Carly seduces her mother's husband for revenge. Throughout the 2000s, Carly, then Tamara Braun from 2001 to 2005, goes on to become one of the show's most prominent, vital and popular characters largely due to her supercouple pairing with mobster Sonny Corinthos (Maurice Benard) and her friendship with Jason Morgan (Steve Burton). Carly's revenge on Bobbie and her near-lethal vendetta against A. J. Quartermaine (Sean Kanan/Billy Warlock) — the biological father of her son Michael (Chad Duell/Rory Gibson) – remain two of the most revered and controversial plots in the show's history.

While Brown's portrayal of Carly is viewed as a "duplicitous vixen," Braun's Carly is viewed as more of a romantic heroine. With Laura Wright in the role, Carly goes from being a pampered wife to being powerful business woman while embodying the qualities of her predecessors. Sarah Brown earned three Daytime Emmy Awards for her portrayal of Carly—two in the Outstanding Younger Actress in a Drama Series category and one in Outstanding Supporting Actress in a Drama Series category. Braun earned an Emmy nomination Outstanding Lead Actress in a Drama Series in 2004. The role of Carly would bring Laura Wright her first Emmy nomination overall – in the Outstanding Lead Actress and her first win, 20 years after breaking into daytime television on ABC's Loving.

==Storylines==

===Backstory===
Carly was born in Florida to 16-year-old prostitute Bobbie Spencer (Jacklyn Zeman) and given up for adoption at birth. She was adopted by Frank and Virginia Benson and named Caroline Leigh Benson. Frank left when Caroline was young and she was raised by Virginia, who was an emotionally abusive alcoholic. She was best friends with Carly Roberts and had an affair with Carly's father. After Carly was severely injured in a car accident, Caroline stole her identity and moved to Port Charles. Carly blames Bobbie for ruining her life by giving her up to an awful woman like Virginia (even though Bobbie was not aware of who adopted her baby). She is determined to destroy Bobbie's life by any means necessary.

===1990s===
Villainess Carly (Sarah Joy Brown) arrives in town and ingratiates herself into Bobbie's life when she enrolls in the nursing program at General Hospital. Meanwhile, Carly also begins sleeping with amnesiac Jason Morgan (Steve Burton). At first, they agree to only sex with no names and no feelings, but Jason and Carly soon develop a close friendship.

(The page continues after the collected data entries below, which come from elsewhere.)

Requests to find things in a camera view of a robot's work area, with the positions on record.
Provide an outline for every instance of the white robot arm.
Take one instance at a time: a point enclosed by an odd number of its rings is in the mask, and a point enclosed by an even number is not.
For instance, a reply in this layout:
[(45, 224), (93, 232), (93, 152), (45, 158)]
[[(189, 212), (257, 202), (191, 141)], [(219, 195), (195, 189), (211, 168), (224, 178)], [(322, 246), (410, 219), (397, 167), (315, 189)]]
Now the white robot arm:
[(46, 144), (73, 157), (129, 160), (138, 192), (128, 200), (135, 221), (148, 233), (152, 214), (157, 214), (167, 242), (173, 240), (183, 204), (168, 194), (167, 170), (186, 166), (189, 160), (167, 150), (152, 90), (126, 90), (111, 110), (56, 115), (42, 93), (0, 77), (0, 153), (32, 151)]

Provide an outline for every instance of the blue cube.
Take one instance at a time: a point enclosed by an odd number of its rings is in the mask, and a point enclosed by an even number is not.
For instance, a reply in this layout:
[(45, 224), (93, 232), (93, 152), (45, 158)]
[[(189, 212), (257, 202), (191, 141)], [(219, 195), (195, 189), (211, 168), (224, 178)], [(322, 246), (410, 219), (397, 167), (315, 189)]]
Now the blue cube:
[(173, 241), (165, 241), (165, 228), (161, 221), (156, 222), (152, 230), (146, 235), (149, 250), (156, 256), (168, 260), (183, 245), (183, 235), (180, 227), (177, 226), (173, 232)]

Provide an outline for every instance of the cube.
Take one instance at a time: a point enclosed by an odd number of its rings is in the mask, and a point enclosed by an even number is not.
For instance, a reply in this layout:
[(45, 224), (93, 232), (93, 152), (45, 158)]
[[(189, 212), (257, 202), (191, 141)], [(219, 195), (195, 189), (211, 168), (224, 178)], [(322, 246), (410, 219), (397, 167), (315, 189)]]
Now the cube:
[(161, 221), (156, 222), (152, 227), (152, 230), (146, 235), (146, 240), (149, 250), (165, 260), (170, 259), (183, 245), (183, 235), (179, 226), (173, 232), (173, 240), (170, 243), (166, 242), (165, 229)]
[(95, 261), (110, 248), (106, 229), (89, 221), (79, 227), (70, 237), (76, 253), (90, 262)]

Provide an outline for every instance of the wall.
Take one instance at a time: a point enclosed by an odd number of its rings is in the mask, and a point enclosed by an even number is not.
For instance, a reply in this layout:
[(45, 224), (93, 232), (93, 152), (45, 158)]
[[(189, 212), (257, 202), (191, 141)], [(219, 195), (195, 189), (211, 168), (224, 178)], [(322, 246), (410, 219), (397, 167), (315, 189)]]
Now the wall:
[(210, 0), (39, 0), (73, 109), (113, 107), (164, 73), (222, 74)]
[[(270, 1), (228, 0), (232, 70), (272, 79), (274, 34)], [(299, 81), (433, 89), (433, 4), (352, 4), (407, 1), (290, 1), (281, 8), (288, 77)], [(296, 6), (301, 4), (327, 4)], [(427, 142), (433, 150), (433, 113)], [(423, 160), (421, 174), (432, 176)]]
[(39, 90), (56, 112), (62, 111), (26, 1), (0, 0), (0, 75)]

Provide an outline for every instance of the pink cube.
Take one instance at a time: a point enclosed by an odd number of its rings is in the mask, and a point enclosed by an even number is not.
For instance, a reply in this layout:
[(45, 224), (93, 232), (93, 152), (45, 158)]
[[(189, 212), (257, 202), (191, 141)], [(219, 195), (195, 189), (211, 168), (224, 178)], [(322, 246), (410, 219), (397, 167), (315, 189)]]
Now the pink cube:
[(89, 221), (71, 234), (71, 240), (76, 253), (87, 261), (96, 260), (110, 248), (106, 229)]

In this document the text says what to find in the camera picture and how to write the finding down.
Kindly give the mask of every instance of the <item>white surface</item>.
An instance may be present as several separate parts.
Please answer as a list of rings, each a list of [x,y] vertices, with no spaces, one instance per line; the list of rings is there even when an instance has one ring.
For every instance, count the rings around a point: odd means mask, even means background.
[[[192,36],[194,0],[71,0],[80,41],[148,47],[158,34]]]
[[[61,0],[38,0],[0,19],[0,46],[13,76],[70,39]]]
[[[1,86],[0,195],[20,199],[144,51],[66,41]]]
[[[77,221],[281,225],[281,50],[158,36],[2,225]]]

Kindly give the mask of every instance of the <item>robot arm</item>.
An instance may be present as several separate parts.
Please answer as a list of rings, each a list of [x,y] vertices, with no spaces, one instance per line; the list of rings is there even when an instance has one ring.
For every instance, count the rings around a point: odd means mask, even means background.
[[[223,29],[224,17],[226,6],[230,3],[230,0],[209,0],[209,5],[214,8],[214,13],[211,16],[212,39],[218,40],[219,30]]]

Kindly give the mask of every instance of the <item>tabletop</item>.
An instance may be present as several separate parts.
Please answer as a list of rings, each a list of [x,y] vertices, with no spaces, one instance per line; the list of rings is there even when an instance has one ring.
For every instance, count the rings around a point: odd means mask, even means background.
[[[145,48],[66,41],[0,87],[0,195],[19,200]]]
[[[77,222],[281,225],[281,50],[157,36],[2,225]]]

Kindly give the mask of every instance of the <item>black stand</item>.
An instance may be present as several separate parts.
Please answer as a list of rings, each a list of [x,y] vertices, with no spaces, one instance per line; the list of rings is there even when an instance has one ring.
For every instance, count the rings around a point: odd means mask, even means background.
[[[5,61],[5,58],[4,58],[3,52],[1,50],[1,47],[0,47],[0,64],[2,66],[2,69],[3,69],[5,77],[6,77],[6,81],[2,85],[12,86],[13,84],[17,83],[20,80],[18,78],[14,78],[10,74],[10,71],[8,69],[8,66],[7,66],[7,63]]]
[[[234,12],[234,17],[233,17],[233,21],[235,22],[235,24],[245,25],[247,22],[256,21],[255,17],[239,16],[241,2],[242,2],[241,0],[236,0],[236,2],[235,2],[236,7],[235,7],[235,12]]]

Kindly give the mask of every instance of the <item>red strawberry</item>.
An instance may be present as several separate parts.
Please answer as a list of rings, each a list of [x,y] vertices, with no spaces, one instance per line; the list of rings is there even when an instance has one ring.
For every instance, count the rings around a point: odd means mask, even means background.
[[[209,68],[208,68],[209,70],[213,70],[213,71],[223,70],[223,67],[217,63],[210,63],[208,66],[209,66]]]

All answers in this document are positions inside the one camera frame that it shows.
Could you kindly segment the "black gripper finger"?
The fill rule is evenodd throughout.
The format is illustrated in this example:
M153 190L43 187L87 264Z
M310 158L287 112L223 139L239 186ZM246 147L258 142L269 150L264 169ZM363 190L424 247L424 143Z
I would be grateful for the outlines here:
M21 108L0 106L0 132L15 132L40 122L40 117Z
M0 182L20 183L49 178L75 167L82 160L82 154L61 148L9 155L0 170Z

Carly gets her revenge when seduces Bobbie's husband Doctor Tony Jones (Brad Maule). Bobbie's brother Luke Spencer (Anthony Geary) uncovers Carly's true identity and warns to stop hurting her mother. Bobbie however discovers the affair on her wedding anniversary to Tony, making the two bitter enemies.

Carly genuinely falls in love with Tony and she moves in with him. After a fight with Tony, Carly has a drunken one-night stand with Jason's troubled brother A. J. Quartermaine (Sean Kanan) and ends up pregnant. Carly tells Tony he is the father, but when she overhears him saying he is only staying with her because of the baby, Carly convinces Jason to claim the child as his own. Carly gives birth to her son in December 1997 whom Jason names Michael after his best friend, mobster Sonny Corinthos (Maurice Benard). Jason has Michael christened, with Emily and Mike are the godparents.

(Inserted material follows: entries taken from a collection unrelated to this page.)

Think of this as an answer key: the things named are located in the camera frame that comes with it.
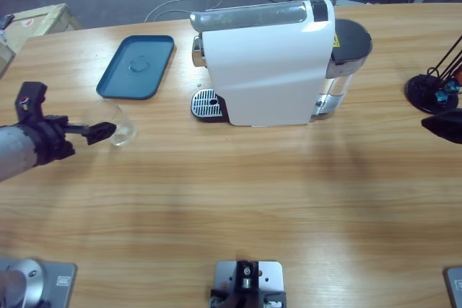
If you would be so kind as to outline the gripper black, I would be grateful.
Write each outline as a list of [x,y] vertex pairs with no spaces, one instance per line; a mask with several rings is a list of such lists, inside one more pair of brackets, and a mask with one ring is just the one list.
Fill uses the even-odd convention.
[[87,145],[91,146],[110,138],[116,130],[116,125],[109,122],[92,126],[70,124],[66,115],[47,115],[40,121],[29,120],[18,123],[17,126],[32,140],[33,153],[36,156],[34,167],[75,155],[73,144],[66,140],[66,132],[86,133],[84,137]]

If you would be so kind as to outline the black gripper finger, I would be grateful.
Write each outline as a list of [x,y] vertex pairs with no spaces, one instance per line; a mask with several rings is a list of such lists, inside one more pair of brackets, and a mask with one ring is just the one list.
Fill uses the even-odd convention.
[[460,108],[424,118],[421,124],[440,138],[452,143],[462,143],[462,110]]

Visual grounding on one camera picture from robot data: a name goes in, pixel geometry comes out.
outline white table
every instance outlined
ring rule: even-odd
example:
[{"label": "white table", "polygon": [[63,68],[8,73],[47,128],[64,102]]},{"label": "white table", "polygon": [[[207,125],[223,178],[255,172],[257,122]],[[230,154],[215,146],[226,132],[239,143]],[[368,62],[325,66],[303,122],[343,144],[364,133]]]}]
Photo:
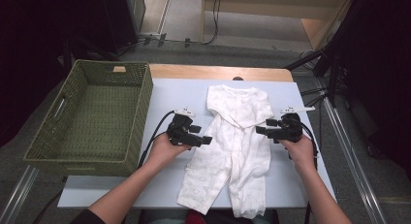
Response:
[{"label": "white table", "polygon": [[[148,143],[160,119],[168,111],[188,108],[196,113],[195,125],[206,130],[213,119],[206,109],[206,92],[210,85],[226,84],[234,88],[262,89],[269,94],[275,118],[280,118],[280,110],[288,106],[302,107],[303,102],[298,87],[293,82],[273,81],[233,81],[233,80],[176,80],[153,79],[154,88],[145,125],[142,151]],[[173,116],[163,123],[159,133],[165,131]],[[300,119],[310,129],[305,112]],[[267,208],[304,208],[307,199],[300,178],[292,160],[280,144],[271,142],[271,161],[266,178]],[[194,150],[180,154],[172,164],[154,178],[133,204],[133,208],[184,208],[178,205],[176,197],[184,177],[184,167],[190,161]],[[329,191],[334,196],[321,153],[318,158],[318,171]],[[86,208],[107,193],[124,177],[69,176],[58,206],[60,208]],[[230,208],[228,186],[225,186],[212,205],[213,208]]]}]

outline forearm
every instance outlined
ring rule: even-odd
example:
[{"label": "forearm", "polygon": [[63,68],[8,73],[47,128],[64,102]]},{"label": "forearm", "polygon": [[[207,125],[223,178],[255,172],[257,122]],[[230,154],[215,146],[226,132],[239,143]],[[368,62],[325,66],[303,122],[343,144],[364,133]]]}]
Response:
[{"label": "forearm", "polygon": [[130,207],[159,171],[160,167],[156,165],[143,165],[89,209],[105,223],[121,223]]},{"label": "forearm", "polygon": [[299,168],[298,172],[317,223],[351,223],[315,168]]}]

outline human arm
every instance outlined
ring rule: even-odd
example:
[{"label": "human arm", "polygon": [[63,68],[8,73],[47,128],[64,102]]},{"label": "human arm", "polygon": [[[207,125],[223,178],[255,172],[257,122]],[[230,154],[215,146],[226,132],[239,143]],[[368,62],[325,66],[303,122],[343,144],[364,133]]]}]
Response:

The Quartermaines show up and after much heated discussion Robin convinces Jason to let them stay. Carly shows up near the end but chooses to sit in the back. Carly has a hard time bonding with Michael, but Jason takes care of him and has invited Bobbie into their lives to be the baby's nurse. During a terrible winter storm, Bobbie and Carly find themselves alone in the penthouse and Bobbie tells Carly how much she loved her baby.

It snaps Carly out of her depression and she is ready to hold Michael. The two women rush to the restaurant where Jason and Michael are with Emily and Mike. When Carly takes Michael in her arms, she is overwhelmed and tells Bobbie she is her daughter Caroline. Bobbie doesn't believe her until Virginia Benson (Carly's adoptive Mom) arrives and then Carly's story is confirmed. Carly continues to argue with her adoptive mother (and Tony) over the choices she has made. Virginia gets very upset and tries to leave but collapses on the floor and is rushed to General Hospital, where she later dies. Her doctor warned her about making the trip due to her prior ailment. Carly is devastated and feels like she has lost the only woman that truly loved her.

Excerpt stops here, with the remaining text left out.